*Task requirements:* In the entries below, find every line holding the string "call" and collect it.

(Collected data)
----

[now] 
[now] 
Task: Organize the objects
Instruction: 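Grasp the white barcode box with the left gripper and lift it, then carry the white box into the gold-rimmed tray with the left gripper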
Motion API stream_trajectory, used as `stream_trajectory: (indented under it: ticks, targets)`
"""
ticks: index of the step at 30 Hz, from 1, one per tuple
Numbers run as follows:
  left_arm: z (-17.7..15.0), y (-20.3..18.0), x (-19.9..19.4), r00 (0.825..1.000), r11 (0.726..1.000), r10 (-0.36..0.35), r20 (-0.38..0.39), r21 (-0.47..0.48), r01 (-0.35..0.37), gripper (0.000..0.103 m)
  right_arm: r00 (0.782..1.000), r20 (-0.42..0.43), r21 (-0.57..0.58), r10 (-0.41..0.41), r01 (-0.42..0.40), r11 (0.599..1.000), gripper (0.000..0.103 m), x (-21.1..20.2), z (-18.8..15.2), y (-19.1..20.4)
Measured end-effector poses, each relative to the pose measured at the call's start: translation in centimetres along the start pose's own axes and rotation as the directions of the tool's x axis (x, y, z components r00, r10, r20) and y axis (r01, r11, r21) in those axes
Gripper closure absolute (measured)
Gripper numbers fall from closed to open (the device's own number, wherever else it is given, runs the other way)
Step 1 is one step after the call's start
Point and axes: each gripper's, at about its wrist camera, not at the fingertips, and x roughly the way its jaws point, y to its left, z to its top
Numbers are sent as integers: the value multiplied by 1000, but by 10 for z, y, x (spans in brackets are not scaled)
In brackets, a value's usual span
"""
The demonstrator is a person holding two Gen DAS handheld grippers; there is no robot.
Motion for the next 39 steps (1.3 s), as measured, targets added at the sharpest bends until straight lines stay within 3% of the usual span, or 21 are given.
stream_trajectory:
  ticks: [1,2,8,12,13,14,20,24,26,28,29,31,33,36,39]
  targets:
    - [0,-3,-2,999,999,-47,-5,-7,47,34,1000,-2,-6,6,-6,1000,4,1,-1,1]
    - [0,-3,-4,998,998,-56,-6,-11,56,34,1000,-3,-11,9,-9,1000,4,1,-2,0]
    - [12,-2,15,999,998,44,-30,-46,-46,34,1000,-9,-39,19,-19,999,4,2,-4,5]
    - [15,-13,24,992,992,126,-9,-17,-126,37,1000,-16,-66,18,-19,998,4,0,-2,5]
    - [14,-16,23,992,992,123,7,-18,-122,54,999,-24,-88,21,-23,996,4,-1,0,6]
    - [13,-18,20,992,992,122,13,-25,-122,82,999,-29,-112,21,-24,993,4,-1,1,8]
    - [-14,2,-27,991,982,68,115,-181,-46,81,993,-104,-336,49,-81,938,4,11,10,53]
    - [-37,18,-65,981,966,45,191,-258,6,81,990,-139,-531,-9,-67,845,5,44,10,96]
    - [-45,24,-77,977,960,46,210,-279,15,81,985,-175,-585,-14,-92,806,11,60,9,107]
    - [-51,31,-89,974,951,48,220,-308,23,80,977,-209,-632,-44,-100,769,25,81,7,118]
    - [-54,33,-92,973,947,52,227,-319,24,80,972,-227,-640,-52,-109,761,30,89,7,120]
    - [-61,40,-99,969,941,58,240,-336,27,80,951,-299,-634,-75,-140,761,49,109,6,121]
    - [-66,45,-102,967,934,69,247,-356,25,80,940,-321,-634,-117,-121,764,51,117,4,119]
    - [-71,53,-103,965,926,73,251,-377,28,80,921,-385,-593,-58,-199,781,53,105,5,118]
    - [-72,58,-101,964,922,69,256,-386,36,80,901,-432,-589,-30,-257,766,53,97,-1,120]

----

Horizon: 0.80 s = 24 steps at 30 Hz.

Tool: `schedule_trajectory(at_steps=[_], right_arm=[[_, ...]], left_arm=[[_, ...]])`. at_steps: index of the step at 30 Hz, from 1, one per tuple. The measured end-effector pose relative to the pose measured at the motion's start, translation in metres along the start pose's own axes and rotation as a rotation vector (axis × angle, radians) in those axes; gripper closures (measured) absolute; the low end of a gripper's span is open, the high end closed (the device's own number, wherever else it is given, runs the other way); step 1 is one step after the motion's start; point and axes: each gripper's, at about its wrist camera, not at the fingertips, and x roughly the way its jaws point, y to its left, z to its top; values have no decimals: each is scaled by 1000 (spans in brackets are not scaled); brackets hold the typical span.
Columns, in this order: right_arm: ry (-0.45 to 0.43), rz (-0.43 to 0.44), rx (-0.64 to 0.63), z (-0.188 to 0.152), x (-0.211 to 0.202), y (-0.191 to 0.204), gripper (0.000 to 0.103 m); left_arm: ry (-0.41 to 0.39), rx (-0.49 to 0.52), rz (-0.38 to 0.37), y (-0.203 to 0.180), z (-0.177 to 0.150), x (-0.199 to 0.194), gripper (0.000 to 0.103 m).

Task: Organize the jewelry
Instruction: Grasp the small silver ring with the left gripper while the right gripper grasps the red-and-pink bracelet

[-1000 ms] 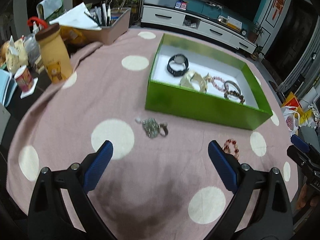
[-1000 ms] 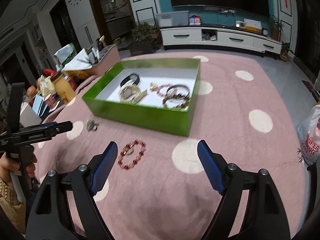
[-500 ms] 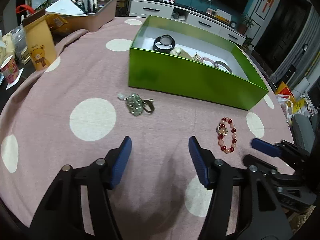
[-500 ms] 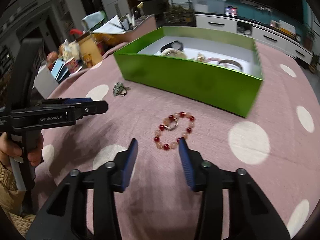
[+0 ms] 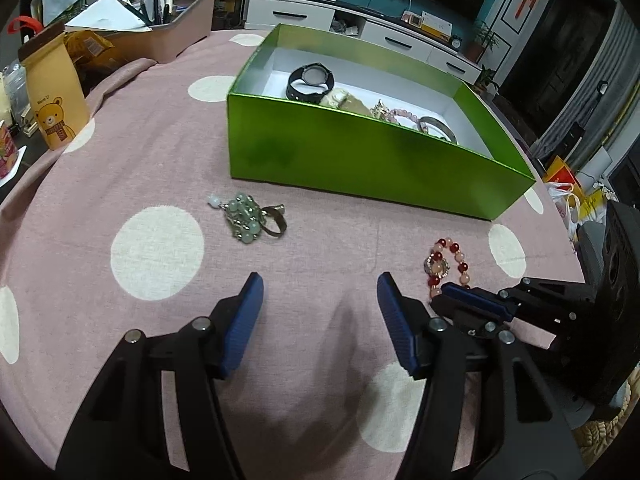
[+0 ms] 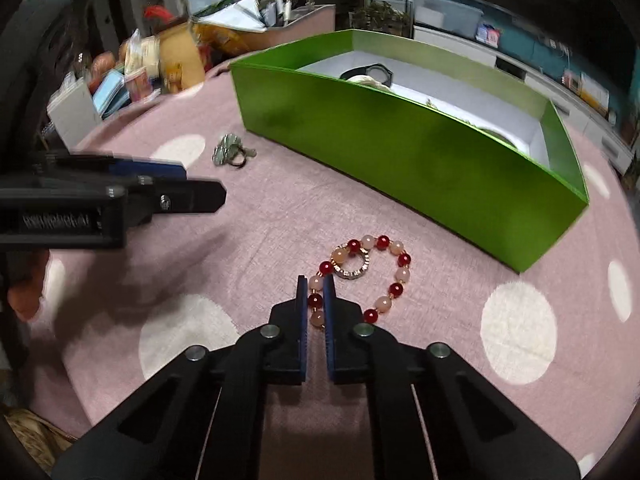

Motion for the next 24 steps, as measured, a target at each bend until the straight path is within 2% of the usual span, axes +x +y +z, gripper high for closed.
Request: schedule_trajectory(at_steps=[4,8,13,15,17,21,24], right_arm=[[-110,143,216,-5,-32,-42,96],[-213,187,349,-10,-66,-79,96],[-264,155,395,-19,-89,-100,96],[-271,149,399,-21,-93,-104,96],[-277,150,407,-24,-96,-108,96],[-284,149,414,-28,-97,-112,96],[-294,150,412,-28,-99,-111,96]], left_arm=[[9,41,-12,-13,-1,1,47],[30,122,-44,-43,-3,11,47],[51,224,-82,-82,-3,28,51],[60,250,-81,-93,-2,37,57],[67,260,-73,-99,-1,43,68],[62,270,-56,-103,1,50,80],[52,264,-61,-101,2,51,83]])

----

*Solution to this task:*
Measured end-effector poses, each relative to the pose measured at the call's start: translation in centimetres along the start pose's own axes and rotation as the directions of the tool's x axis (x, y, z components r00, r10, r20) and y axis (r01, r11, r21) in those axes
Step 1 is one step after the call's start

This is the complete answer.